The Journal of the American Academy of Dermatology published a 2021 analysis showing that step therapy requirements for biologic dermatologic agents delayed appropriate treatment initiation by a mean of 9.7 months in patients who were ultimately approved. [18] This delay data can be cited in medical necessity letters to support urgency.

What Happens If Florida Blue Denies Dupixent Coverage?

Denial does not mean the answer is final. A structured appeal process and alternative access pathways exist.

Internal Appeal Process

After an initial denial, Florida Blue must provide a written explanation of the denial reason and instructions for appeal. The internal appeal timeline under Florida law is:

• First-level internal appeal: decision within 30 days for standard requests, 72 hours for urgent
• Second-level internal appeal (if available): same timelines apply

Submitting additional clinical documentation with the appeal, including peer-reviewed literature supporting the indication and a physician attestation, strengthens the record. The SOLO 1, SOLO 2, and LIBERTY trial data cited above are directly relevant supporting evidence. [3, 6, 7]

External Independent Review

If internal appeals fail, Florida members may request external review through the Florida Department of Financial Services. The external reviewer is an independent organization not affiliated with Florida Blue, and the decision is binding on the insurer under Florida Statute 627.6131. [19]

Patient Assistance During the Appeals Period

During the appeals process, patients can apply for the Dupixent Patient Assistance Program directly through Sanofi/Regeneron if they meet income criteria, or request free medication through physician samples if available. Specialty pharmacies such as Optum Specialty Pharmacy, which distributes Dupixent, sometimes have bridge supply programs for patients awaiting prior authorization decisions.

Practical Steps for Florida Blue Members Starting Dupixent

Getting from prescription to first injection involves several coordinated steps.
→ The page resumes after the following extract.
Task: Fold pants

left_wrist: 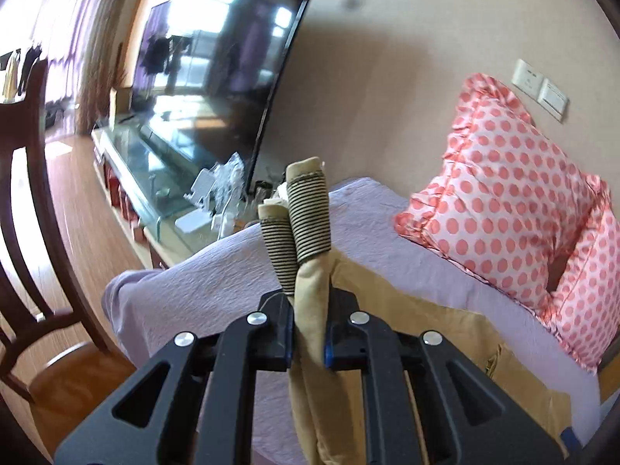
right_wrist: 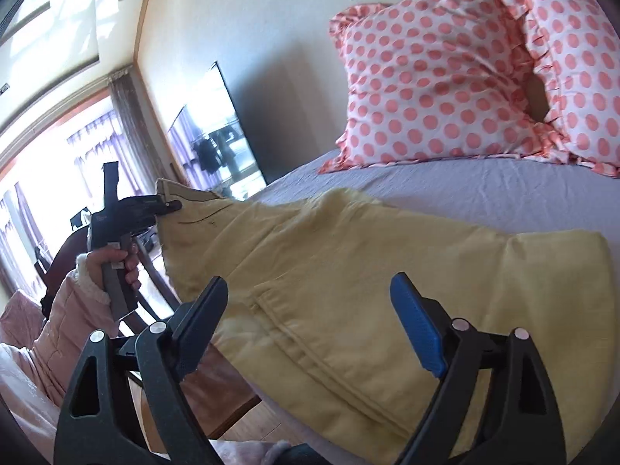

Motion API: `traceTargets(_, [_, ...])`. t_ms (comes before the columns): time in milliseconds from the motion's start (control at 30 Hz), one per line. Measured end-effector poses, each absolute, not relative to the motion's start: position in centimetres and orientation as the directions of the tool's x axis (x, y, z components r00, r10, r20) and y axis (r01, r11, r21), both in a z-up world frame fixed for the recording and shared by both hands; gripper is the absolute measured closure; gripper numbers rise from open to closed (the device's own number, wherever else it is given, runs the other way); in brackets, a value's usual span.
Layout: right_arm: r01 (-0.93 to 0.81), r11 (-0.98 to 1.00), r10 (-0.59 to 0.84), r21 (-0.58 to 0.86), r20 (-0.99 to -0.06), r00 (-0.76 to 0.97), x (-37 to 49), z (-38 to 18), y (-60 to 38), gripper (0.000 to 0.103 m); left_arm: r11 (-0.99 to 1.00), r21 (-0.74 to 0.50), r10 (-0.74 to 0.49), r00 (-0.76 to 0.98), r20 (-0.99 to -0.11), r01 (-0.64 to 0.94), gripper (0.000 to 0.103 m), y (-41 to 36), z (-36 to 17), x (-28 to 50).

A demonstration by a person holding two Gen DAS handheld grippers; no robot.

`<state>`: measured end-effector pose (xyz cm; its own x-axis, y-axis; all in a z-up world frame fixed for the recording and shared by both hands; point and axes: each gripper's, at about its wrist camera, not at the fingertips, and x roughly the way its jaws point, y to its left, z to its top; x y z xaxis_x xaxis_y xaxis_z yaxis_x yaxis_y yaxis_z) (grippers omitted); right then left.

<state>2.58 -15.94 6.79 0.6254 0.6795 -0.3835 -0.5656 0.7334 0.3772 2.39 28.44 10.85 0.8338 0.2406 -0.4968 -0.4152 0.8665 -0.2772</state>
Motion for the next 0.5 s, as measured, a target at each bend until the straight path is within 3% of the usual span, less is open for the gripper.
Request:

Work With a Specialty Pharmacy

Dupixent is dispensed exclusively through specialty pharmacies. Florida Blue contracts with specific in-network specialty pharmacies; using an out-of-network specialty pharmacy may result in significantly higher cost-sharing or no coverage. Confirm the specific preferred specialty pharmacy with Florida Blue before the prescription is sent.

Verify the Prior Authorization Status Before Injecting

Do not inject a dose until the prior authorization is confirmed in writing and the specialty pharmacy has verified coverage. Injecting before PA confirmation can result in the claim being denied as unauthorized.

Set Up Injection Training

Dupixent is available as a 300 mg prefilled syringe or autoinjector for subcutaneous administration. The prescribing physician's office or the specialty pharmacy can arrange injection training. The Dupixent MyWay program also provides nurse support for patients initiating therapy. [15]

Monitor and Renew the Prior Authorization

Prior authorizations for Dupixent through Florida Blue are typically approved for 12 months and require renewal. The renewal requires documentation showing the patient has responded to treatment. Ophthalmologic side effects including conjunctivitis occur in roughly 10% to 28% of atopic dermatitis patients treated with dupilumab in clinical trials. [20] Documenting that side effects are managed and the patient continues to benefit supports renewal approval.